La culpabilité nous fait dire n’importe quoi

db Photography | Demi-Brooke

Le quotidien La Voix du Nord vient de sortir une compilation des meilleures brèves de prétoire de 2013, entendues aux audiences du tribunal de Lille :

« L’auto-radio, je ne l’ai pas volé, je l’ai reposé sur le siège de la voiture, il était trop moche.» Un prévenu (29/11).

« Je ne me souviens pas bien ; je fume du cannabis alors tout ne reste pas dans mon cerveau. » Un prévenu (06/03).

« Entre la prison et le chômage, je n’ai jamais eu le temps de travailler. » Un prévenu (03/04).

L’usage de la parole par un être humain pourrait se résumer en 3 fonctions principales : faire une demande à autrui, s’autostimuler (lorsque vous chantez tout(e) seul(e) sous votre douche par exemple), ou bien échapper à une situation désagréable.

« Quand je suis ivre au volant, je ne suis pas dangereux car, comme je n’y vois plus rien, je conduis très doucement. » Un prévenu (4/09).

 « J’ai été condamné six fois pour vol, mais c’est pas dans mes habitudes. » Un prévenu (13/02).

Dans cette compilation des meilleures brèves de prétoire, la fonction principale de la parole des prévenus est de tenter d’échapper au sentiment désagréable de culpabilité. Même si la plupart de ces personnes a certainement conscience d’être légalement coupable, leurs propos étonnants allègent le poids psychologique de leurs actes.

 « J’avais pas compris que le sursis ça voulait dire de la prison pour la prochaine fois. » Un prévenu (06/03).

« J’avais une balance de précision mais c’est pas pour les stupéfiants ; c’est parce que j’aime bien faire la cuisine. » Un dealer (24/04).

Dans l’urgence, cette volonté d’échappement peut même nous fait dire n’importe quoi. La priorité devient alors de sauver le peu de dignité qu’il nous reste. Le mensonge est d’ailleurs ce que l’on pratique régulièrement pour échapper au sentiment de culpabilité ou de honte (lorsque l’on ne veut pas aller dîner chez un ami par exemple, il est beaucoup plus facile de lui dire que l’on est malade, ou que l’on travaille le lendemain, plutôt que de lui annoncer qu’on a pas envie de le voir).

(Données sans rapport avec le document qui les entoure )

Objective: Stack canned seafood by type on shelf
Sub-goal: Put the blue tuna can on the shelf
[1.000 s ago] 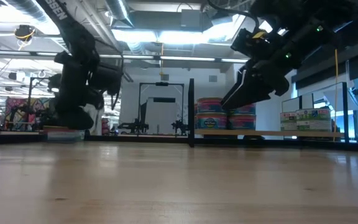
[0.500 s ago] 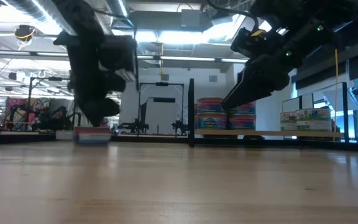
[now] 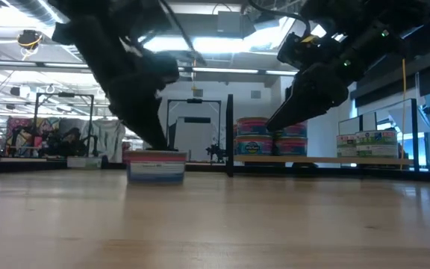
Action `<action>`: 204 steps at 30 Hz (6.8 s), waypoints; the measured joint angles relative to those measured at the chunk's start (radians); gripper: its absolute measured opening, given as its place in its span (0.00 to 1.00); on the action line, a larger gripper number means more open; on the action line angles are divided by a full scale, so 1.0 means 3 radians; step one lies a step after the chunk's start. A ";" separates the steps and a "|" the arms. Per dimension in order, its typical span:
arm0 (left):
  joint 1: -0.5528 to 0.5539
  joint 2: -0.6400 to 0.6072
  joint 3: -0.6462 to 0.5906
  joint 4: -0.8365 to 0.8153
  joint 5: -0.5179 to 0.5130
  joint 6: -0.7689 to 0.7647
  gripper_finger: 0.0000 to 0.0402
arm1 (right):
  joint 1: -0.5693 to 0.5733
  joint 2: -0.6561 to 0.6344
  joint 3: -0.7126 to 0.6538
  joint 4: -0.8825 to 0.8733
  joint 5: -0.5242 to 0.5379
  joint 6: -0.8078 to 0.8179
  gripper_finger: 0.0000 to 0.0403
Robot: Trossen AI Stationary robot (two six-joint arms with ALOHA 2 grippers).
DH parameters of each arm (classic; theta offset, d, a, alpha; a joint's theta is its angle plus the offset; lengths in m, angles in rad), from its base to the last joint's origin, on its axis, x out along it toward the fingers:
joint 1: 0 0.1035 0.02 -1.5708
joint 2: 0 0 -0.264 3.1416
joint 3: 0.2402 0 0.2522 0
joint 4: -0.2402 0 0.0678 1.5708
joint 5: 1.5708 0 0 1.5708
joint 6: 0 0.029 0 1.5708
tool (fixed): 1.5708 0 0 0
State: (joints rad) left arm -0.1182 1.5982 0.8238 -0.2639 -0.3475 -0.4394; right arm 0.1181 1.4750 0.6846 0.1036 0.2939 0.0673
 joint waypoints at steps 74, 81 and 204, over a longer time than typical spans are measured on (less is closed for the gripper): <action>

« Je faisais des zigzags peut-être aussi parce que c’est une vieille voiture française. » Un prévenu (22/06).

 « Je n’ai pas été voir la juge d’application des peines, quand je me rends au tribunal, je ne me sens pas très bien. » Un prévenu (28/11).

Nous sommes donc conduits à trouver des raisons qui partagent la faute et allègent ce sentiment désagréable de responsabilité personnelle. Nous éprouvons ainsi un meilleur confort cognitif et émotionnel qui nous rassure.

« Je ne suis quand même pas l’ambassadeur du diable sur cette terre ! » Un prévenu (11/04).